Citation: (2005) And Littler Genomes inside 'Em: Clues to a Parasitic Nematode's Bacterial Partnership. PLoS Biol 3(4): e148. doi:10.1371/journal.pbio.0030148
Published: March 29, 2005
Copyright: © 2005 Public Library of Science. This is an open-access article distributed under the terms of the Creative Commons Attribution License, which permits unrestricted use, distribution, and reproduction in any medium, provided the original work is properly cited.

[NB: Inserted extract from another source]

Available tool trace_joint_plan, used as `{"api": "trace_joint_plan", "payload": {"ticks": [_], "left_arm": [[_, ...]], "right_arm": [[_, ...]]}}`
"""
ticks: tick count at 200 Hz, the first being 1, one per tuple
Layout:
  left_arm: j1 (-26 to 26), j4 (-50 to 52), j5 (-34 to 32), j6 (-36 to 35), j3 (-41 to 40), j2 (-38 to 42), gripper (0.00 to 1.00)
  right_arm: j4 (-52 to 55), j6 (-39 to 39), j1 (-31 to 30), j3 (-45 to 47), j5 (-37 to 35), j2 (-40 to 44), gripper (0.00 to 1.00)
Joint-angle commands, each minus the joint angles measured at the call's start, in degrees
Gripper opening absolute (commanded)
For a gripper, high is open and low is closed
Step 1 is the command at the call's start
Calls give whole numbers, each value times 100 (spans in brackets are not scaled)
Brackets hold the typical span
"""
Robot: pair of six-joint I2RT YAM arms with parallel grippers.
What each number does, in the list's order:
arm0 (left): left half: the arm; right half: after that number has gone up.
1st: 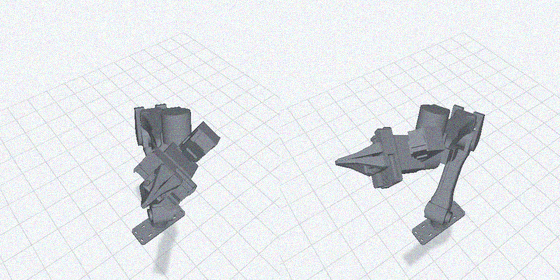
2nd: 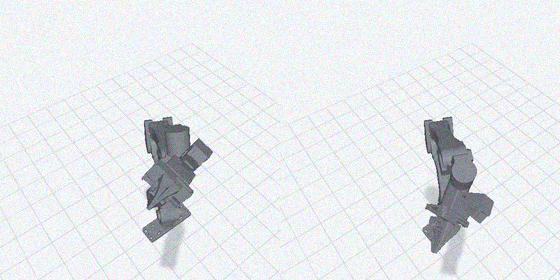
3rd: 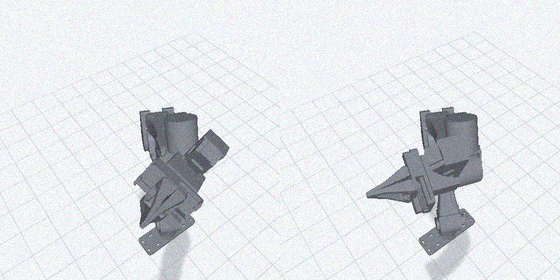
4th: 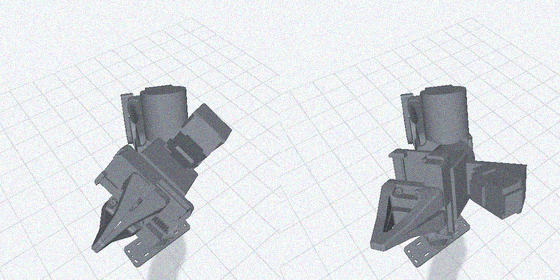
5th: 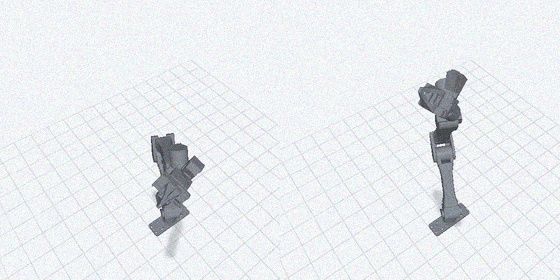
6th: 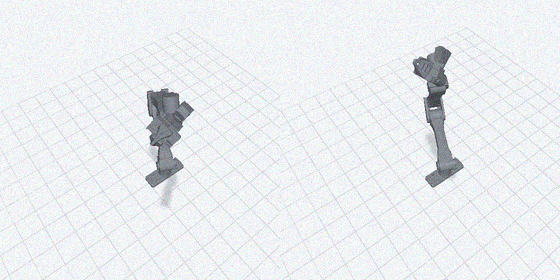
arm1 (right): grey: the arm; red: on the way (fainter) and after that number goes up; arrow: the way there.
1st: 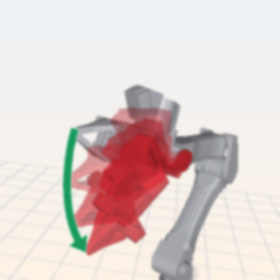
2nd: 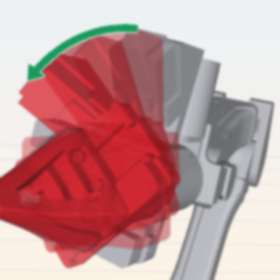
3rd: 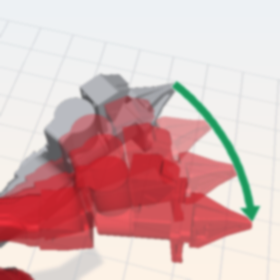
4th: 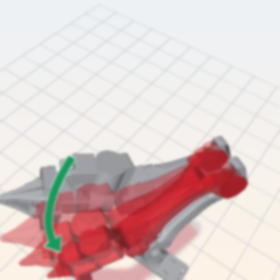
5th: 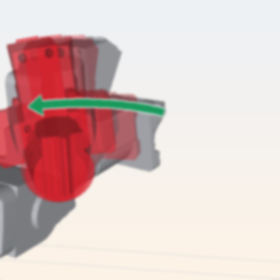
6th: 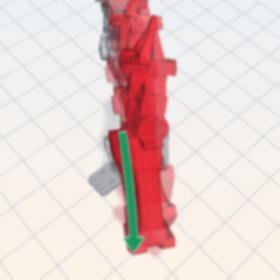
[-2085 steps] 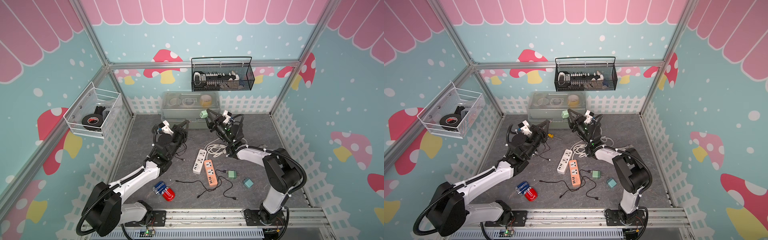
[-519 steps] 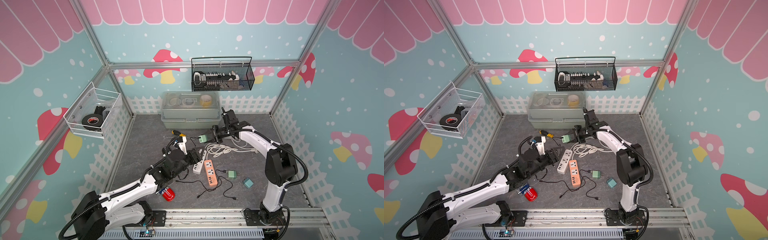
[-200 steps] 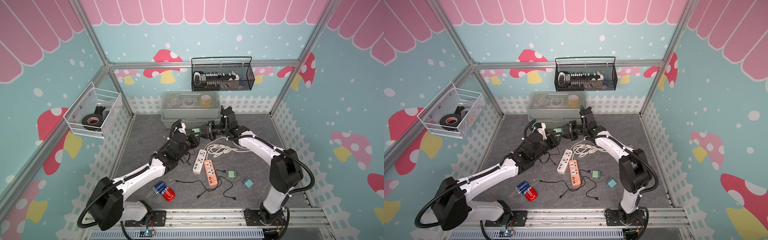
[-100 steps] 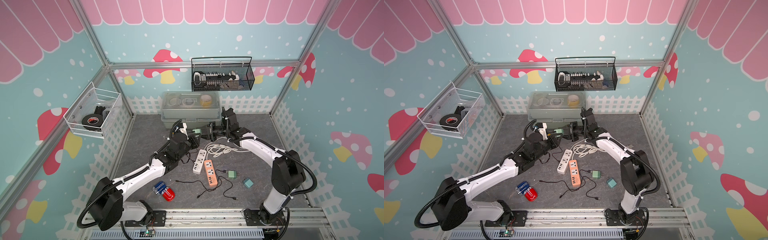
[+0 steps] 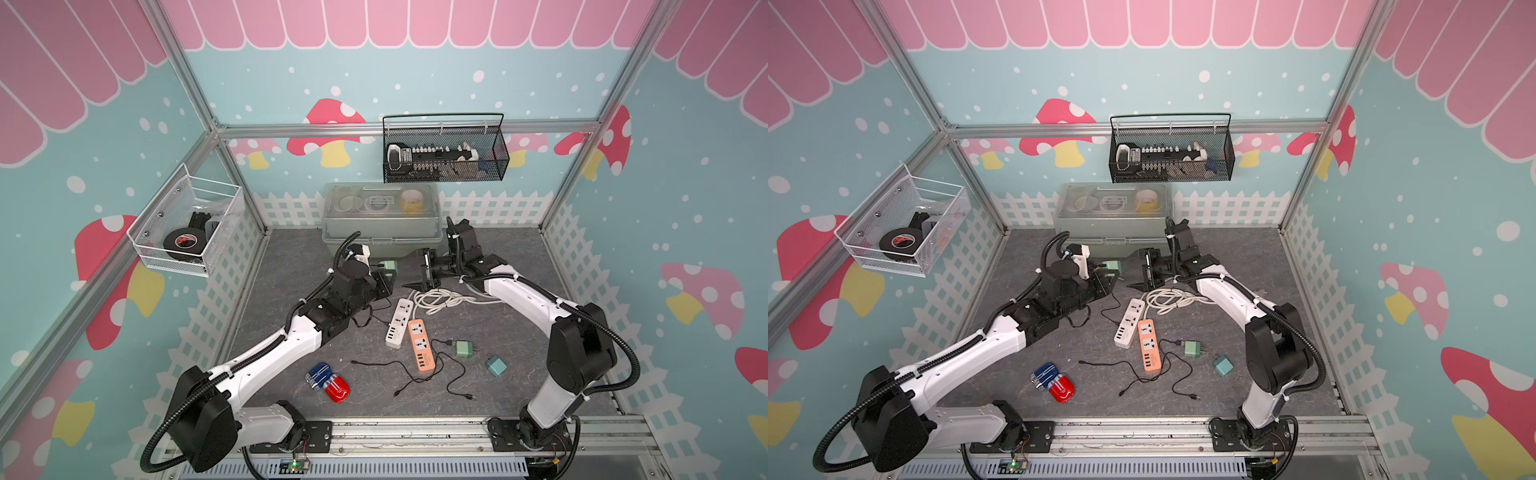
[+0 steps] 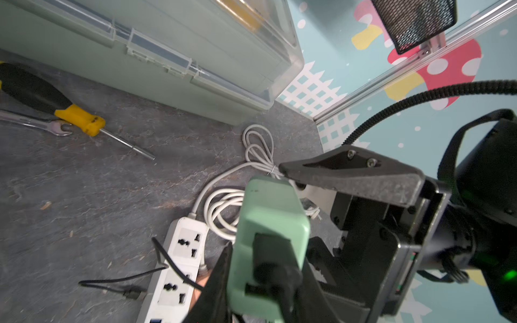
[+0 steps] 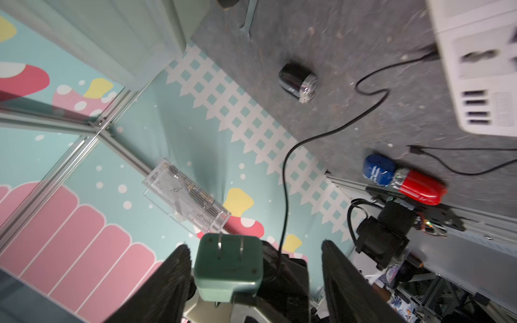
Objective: Charge the electric shaver
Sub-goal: Insert the plug into the socket.
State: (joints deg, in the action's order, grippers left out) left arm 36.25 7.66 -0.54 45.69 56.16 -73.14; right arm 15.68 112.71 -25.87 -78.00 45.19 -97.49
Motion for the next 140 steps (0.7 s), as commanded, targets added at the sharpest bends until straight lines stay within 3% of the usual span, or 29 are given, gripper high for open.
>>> {"api": "trace_joint_plan", "payload": {"ticks": [1, 25, 53, 83, 108, 140], "left_arm": [[-29, 1001, 296, -262, 313, 115, 0], [0, 1886, 538, -518, 760, -235, 0], [166, 2656, 616, -830, 1288, -869, 0], [335, 3387, 440, -1218, 1893, -1680, 0], [455, 3772, 140, -1529, 2429, -2263, 0], [523, 4335, -137, -1853, 3219, -3046, 0]], "right_arm": [[1582, -1266, 220, -69, -188, 246, 76], [2572, -2701, 429, -69, -868, 444, 75], [3582, -5028, 421, -356, -2073, 633, 71], [3977, -6661, 415, 76, -2456, 1105, 71], [3340, -7260, 416, 1033, -2347, 1990, 71], [1492, -7501, 416, 2608, -1991, 3663, 70]]}}
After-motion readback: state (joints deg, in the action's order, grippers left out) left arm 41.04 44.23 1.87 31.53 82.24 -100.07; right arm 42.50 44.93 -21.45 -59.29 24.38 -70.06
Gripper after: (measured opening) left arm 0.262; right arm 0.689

“Great fleas have little fleas upon their backs, to bite 'em. And little fleas have lesser fleas and so on, ad infinitum.”—Augustus DeMorgan, based on a Jonathan Swift poem
More than a billion people are at risk for infection with filarial nematodes, parasites that cause elephantiasis, African river blindness, and other debilitating diseases in more than 150 million people worldwide. The nematodes themselves play host to bacteria that live within their cells, but in this case, the relationship is classic mutualism, with each benefiting from the other. Indeed, the Wolbachia bacterium is so crucial to its host nematode that apparently eradicating it with antibiotics severely compromises the nematode's ability to complete its life cycle within its human host. Thus, understanding the details of this symbiosis may help identify new strategies for controlling diseases caused by filarial nematodes. In a new study, Barton Slatko and colleagues present the complete DNA sequence of the Wolbachia pipientis strain within Brugia malayi, a parasitic nematode responsible for lymphatic filariasis, and analyze its genome for clues to the interdependence of the two species.
This Wolbachia genome is small, only about a million base pairs, and many metabolically critical genes have degraded through mutation to the point of uselessness. This phenomenon, called reductive evolution, is typical of long-term symbioses, as the two partners increasingly complement one another's biochemical activities, reducing the selection pressure on otherwise lethal mutations. Wolbachia's translational machinery and DNA repair equipment are largely intact. The bacterium appears to supply nucleotides to its host, as it contains complete pathways for biosynthesis of both purine and pyrimidine nucleotides. This is in contrast to Rickettsia, a close relative of Wolbachia and a mammalian parasite. Slatko and colleagues enumerate a variety of other pathways that have either been degraded or preserved, and highlight patterns in the genome structure through comparisons with both Rickettsia and another Wolbachia strain, found in fruit flies. For example, the two Wolbachia strains appear to have different membrane structures, possibly reflecting their different lifestyles (mutualistic versus parasitic).
Wolbachia can manufacture riboflavin and FAD, which are essential metabolic coenzymes and which do not appear to be made by its host. Conversely, it cannot synthesize amino acids and a variety of other vitamins and cofactors, and probably depends on the nematode to supply them. One discovery of possible significance is the presence in the bacterium of the synthetic pathway for heme—the oxygen-carrying iron component of hemoglobin. The nematode may require heme for synthesis of developmental hormones, so Wolbachia's heme pathway may be an inviting target for therapy against nematode infection. Since no new antifilarial has been developed in two decades, these results may quickly lead to new therapeutic strategies against these parasites.